While the current council has directed the train whistle issue over to professional outside assessment and review, all candidates agreed the ongoing noise was not worth spending huge money on when there are bigger priorities, notably public safety that includes the unregulated crossing at the White Rock area where hundreds of school kids illegally cross the tracks back and forth from home every week.
“That is a higher priority than a train whistle. I grew up in Innisfail and I hate to say it guys but you get used to that whistle, and it certainly doesn’t keep me awake at night,” said Harrison.
Meanwhile, the four candidates were also asked about what role should council play as Innisfail begins to reopen from the COVID-19 pandemic.
Kristinson said council needs to take a leadership role to move the town ahead as quickly and as safely as possible.

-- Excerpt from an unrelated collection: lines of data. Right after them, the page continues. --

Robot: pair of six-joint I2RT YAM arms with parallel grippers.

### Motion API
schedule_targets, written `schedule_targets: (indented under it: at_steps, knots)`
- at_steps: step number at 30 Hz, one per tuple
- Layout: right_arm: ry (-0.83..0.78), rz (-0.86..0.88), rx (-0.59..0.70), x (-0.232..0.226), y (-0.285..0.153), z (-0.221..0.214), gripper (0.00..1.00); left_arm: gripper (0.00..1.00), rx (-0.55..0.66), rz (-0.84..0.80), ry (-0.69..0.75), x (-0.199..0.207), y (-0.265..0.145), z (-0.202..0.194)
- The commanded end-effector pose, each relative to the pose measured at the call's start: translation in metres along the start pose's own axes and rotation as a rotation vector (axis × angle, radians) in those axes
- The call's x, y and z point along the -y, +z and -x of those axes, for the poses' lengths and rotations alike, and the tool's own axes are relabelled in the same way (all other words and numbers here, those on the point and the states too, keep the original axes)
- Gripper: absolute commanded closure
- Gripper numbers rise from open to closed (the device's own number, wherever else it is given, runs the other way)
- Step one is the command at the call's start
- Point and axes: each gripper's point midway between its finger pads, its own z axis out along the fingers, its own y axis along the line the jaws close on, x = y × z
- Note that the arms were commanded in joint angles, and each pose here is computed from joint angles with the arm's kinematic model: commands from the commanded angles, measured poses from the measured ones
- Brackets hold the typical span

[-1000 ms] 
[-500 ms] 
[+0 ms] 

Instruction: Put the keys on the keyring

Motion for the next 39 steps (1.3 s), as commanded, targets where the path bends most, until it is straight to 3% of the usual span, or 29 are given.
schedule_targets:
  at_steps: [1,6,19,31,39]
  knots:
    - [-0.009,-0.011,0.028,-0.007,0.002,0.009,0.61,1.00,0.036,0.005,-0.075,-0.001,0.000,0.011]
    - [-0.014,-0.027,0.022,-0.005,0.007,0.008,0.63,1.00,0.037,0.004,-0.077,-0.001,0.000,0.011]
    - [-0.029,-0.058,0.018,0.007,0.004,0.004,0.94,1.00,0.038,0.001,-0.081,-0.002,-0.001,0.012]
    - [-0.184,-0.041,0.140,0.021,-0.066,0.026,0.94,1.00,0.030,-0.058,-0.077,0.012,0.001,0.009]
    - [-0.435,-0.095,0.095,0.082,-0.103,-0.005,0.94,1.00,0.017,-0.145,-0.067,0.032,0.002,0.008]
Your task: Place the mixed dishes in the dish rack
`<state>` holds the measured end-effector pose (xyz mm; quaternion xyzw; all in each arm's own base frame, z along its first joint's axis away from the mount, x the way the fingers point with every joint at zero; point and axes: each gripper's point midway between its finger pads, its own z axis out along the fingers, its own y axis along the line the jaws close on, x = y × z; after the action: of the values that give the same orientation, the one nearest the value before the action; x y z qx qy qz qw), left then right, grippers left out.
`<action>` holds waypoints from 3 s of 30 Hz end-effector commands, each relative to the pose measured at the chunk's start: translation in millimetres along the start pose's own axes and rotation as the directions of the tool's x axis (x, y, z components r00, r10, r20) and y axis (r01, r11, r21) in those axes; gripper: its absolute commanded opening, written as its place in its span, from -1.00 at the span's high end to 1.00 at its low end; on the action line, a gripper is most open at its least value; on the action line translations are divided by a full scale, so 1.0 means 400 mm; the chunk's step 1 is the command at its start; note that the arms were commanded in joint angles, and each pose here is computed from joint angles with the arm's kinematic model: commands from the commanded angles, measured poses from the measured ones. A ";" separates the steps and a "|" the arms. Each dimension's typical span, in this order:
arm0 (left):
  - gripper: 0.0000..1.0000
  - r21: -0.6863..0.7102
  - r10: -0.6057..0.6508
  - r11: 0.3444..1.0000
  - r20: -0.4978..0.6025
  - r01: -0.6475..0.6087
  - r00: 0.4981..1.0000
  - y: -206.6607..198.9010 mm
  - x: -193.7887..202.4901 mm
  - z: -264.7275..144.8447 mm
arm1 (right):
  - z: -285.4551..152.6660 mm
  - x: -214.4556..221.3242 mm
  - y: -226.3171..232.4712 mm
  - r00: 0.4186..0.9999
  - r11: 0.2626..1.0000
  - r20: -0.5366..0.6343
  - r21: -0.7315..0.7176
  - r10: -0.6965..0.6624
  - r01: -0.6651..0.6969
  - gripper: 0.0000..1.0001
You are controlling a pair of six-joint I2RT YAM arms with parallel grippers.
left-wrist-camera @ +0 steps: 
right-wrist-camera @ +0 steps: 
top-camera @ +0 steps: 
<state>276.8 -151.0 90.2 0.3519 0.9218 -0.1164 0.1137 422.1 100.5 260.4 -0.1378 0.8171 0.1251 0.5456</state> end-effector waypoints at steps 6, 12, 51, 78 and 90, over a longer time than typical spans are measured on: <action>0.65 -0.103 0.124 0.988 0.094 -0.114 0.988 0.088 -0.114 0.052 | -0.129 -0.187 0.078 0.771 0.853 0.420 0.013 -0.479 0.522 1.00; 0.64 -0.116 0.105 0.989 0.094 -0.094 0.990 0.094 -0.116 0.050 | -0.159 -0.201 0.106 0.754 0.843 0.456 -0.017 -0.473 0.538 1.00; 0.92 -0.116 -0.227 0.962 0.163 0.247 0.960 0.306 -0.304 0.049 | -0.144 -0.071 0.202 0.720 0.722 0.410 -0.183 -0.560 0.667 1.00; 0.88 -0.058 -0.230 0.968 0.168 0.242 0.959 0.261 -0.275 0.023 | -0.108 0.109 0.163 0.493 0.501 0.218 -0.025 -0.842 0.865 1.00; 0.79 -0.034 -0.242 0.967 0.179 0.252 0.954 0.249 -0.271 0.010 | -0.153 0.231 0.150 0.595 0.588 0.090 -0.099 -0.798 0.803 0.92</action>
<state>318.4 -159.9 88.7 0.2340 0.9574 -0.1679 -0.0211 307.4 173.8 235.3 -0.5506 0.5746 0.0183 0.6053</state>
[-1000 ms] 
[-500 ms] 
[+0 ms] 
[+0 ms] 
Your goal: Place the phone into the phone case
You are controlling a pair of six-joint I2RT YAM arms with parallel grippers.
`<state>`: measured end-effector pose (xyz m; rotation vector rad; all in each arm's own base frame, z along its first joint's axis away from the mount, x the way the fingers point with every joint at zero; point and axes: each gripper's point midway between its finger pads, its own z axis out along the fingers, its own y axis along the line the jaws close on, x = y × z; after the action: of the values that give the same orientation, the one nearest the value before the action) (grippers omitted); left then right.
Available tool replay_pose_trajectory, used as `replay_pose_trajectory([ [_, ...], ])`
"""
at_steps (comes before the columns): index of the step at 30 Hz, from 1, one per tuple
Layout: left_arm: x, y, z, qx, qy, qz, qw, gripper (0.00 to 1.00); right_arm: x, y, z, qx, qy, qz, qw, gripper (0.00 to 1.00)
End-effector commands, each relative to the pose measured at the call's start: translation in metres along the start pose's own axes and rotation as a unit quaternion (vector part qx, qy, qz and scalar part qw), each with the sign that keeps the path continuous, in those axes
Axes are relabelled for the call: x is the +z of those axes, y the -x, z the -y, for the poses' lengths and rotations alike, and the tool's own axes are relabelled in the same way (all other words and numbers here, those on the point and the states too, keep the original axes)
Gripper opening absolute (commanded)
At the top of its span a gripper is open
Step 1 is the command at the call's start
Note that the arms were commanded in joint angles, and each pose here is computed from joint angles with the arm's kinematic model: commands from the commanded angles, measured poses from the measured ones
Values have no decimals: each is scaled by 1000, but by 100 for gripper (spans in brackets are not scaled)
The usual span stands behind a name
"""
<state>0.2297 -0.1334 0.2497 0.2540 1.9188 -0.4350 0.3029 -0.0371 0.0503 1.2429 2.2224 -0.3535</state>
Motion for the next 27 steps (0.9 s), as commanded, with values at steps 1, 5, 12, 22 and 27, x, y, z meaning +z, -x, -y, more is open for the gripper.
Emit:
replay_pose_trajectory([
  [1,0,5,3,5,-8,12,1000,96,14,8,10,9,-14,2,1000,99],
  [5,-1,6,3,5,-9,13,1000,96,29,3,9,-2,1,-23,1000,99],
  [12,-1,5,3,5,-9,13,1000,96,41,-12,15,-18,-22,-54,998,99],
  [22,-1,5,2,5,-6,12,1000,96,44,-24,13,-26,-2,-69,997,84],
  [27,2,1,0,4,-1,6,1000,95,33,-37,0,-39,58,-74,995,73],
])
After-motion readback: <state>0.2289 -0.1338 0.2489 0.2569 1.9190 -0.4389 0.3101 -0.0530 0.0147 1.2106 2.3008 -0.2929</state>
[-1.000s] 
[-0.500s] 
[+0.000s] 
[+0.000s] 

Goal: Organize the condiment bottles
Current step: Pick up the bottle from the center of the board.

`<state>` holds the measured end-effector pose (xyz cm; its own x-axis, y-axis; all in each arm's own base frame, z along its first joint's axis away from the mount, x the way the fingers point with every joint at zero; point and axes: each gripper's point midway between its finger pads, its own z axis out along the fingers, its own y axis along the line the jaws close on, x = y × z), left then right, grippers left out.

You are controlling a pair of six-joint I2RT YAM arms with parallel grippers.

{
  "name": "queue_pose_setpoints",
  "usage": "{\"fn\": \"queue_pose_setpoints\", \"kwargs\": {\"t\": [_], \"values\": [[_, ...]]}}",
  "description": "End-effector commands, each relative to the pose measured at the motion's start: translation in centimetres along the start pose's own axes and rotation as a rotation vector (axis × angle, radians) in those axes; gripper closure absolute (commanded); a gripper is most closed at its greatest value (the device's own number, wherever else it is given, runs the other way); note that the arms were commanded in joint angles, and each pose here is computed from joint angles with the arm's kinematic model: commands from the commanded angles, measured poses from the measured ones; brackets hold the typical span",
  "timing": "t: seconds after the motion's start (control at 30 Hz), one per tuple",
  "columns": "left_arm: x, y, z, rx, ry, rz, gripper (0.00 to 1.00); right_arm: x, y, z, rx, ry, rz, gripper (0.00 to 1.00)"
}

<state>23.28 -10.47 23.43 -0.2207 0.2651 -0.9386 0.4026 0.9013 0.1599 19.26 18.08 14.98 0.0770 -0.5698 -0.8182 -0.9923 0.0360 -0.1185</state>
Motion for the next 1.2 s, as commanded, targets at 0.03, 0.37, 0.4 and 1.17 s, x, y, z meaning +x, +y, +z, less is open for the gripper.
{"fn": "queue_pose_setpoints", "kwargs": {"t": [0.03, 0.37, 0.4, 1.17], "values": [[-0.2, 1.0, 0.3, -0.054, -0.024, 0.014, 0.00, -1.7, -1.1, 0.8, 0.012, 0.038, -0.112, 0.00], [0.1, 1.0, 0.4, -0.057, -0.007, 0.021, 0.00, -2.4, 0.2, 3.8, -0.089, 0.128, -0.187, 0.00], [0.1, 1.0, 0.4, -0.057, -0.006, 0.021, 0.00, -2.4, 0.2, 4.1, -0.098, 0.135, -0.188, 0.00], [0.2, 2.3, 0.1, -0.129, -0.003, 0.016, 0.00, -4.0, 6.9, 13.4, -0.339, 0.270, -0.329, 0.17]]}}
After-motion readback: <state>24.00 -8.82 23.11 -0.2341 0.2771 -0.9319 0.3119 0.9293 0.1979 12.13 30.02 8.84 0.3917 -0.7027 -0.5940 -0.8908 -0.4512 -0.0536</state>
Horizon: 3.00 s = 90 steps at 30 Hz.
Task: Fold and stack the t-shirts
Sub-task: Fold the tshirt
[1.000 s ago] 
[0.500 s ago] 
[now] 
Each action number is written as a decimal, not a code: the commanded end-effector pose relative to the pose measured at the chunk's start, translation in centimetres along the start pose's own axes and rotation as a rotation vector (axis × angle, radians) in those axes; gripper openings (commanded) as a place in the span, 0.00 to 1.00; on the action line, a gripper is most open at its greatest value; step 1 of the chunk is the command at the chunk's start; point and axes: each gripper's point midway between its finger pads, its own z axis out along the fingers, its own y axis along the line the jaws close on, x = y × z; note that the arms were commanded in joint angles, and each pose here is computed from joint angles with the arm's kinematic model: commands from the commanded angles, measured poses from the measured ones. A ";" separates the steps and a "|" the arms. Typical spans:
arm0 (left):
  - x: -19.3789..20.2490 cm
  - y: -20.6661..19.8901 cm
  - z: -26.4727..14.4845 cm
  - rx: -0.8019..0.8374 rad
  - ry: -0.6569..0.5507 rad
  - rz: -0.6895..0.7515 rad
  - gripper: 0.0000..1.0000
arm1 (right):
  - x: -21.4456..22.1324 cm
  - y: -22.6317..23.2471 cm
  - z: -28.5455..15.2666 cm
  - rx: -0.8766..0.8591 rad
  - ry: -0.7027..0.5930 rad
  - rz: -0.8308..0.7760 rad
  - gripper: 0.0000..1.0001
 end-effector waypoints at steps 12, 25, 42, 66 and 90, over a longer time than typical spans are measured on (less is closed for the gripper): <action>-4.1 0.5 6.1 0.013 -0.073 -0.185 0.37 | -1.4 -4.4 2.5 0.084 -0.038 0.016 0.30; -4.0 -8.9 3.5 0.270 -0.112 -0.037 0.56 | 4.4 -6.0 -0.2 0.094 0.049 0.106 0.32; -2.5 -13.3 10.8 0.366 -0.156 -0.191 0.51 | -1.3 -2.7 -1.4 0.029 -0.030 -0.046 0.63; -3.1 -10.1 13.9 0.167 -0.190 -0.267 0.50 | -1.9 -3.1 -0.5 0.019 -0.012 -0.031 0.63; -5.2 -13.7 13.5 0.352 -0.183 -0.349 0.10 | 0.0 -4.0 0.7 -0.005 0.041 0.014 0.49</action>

“The longer we stay dormant the harder it is going to be to recover,” said Kristinson. “I think those who are quicker out of the mark are going to benefit more from it, and I think as town council we are the ones that have to make those decisions based on what’s best for our town.”
Teskey said council should listen to local businesses and citizens for their views on how to move forward, with the town arranging meetings with federal and provincial representatives and the local business community.
“It is going to be a challenging time but I think town council can take on a leadership role, arrange those meetings and see where it can take us,” said Teskey.
At the end of the question segment of the forum, moderator Denise Lester asked candidates what their number one priority would be if elected.
Harrison said his top priority over the next 17 months leading up to the next municipal general election would be to ensure the Innisfail Aquatic Centre revitalization project continues to move forward.
Hillman said his number 1 priority is growth.
“If you are not growing you are dying,” he said, adding industrial expansion and job creation was the town’s best option for sustainable growth.
Both Kristinson and Teskey said crime and drugs were their number 1 issues.
“It is affecting our young people badly and destroying an entire generation. That generation is going to be looking after me when I am old. I want them to be able to succeed,” said Kristinson.
Teskey said he would like to work with the Town of Penhold and Red Deer County to see if there is an opportunity for a cost-sharing agreement or some way to hire more police offers to deal with rising crime, and the increased use of illegal drugs, notably methamphetamine.
“We need to get those drugs off the street,” said Teskey,
The byelection vote is set for Monday, June 8, from 10 a.m. to 8 p.m., in the Community Room at the Innisfail Library/Learning Centre.